* [ASSIGNED TASK] Line by line, retype the material exactly and leave each picture out.

-=-=-=-=-

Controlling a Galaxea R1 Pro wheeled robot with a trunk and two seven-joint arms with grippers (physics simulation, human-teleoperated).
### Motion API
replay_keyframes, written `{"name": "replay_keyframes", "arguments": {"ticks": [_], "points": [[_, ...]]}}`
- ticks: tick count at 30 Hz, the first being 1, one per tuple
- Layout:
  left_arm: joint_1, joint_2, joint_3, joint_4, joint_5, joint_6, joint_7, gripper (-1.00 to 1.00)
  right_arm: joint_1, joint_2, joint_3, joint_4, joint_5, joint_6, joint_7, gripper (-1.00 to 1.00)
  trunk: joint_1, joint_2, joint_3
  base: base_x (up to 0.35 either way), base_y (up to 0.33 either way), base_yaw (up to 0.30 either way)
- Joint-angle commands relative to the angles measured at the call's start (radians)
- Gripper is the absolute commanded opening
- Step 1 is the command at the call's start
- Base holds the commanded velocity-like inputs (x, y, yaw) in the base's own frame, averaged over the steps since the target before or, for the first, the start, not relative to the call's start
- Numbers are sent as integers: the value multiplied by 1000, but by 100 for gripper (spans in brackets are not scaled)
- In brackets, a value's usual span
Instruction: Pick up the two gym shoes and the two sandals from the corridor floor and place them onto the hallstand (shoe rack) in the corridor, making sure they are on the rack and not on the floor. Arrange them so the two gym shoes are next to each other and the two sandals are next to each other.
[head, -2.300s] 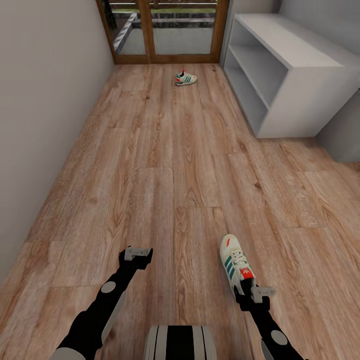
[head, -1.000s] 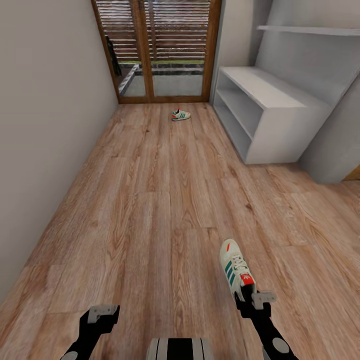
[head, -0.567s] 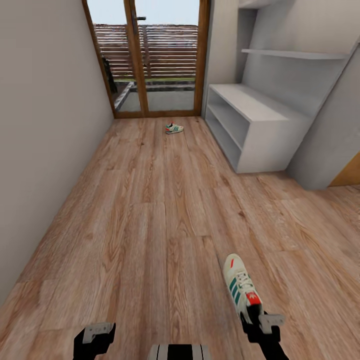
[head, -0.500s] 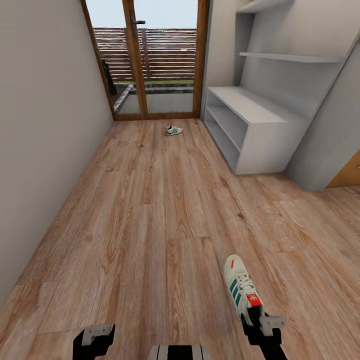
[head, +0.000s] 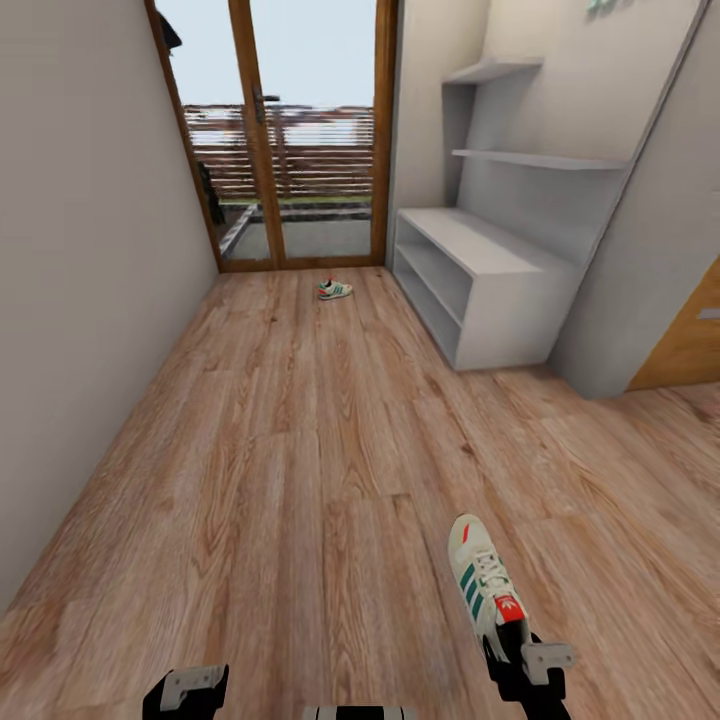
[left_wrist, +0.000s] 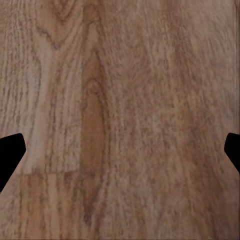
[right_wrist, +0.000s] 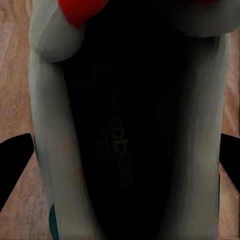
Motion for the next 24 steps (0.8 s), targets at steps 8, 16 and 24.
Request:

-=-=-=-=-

* [RESPONSE]
Controlling a Galaxea R1 Pro wheeled robot with a trunk and two seven-joint arms with grippers (physics simulation, human-teleoperated).
### Motion API
replay_keyframes, written `{"name": "replay_keyframes", "arguments": {"ticks": [_], "points": [[_, ...]]}}`
- ticks: tick count at 30 Hz, the first being 1, one per tuple
- Layout:
  left_arm: joint_1, joint_2, joint_3, joint_4, joint_5, joint_6, joint_7, gripper (-1.00 to 1.00)
  right_arm: joint_1, joint_2, joint_3, joint_4, joint_5, joint_6, joint_7, gripper (-1.00 to 1.00)
  trunk: joint_1, joint_2, joint_3
  base: base_x (up to 0.35 either way), base_y (up to 0.33 either way), base_yaw (up to 0.30 either way)
- Joint-angle commands relative to the angles measured at the call's start (radians)
- Gripper is the absolute commanded opening
- Step 1 is the command at the call's start
- Base holds the commanded velocity-like inputs (x, y, yaw) in the base's own frame, averaged over the steps since the target before or, for the first, the start, not relative to the call's start
- Numbers are sent as integers: the value multiplied by 1000, but by 100 for gripper (spans in brackets are not scaled)
- In brackets, a value's usual span
Instruction: Pick up the two gym shoes and the two sandals from the corridor floor and place them onto the hallstand (shoe rack) in the corridor, making sure they are on the rack and not on the floor. Arrange them so the two gym shoes are next to each other and the two sandals are next to each other.
[head, -2.300s] 
[head, -1.000s] 
[head, -0.567s] 
[head, -0.500s] 
[head, +0.000s] 
[left_wrist, +0.000s] 
[right_wrist, +0.000s] 
Motion for the next 24 steps (0.8 s), targets at steps 8, 16 and 24.
Request:

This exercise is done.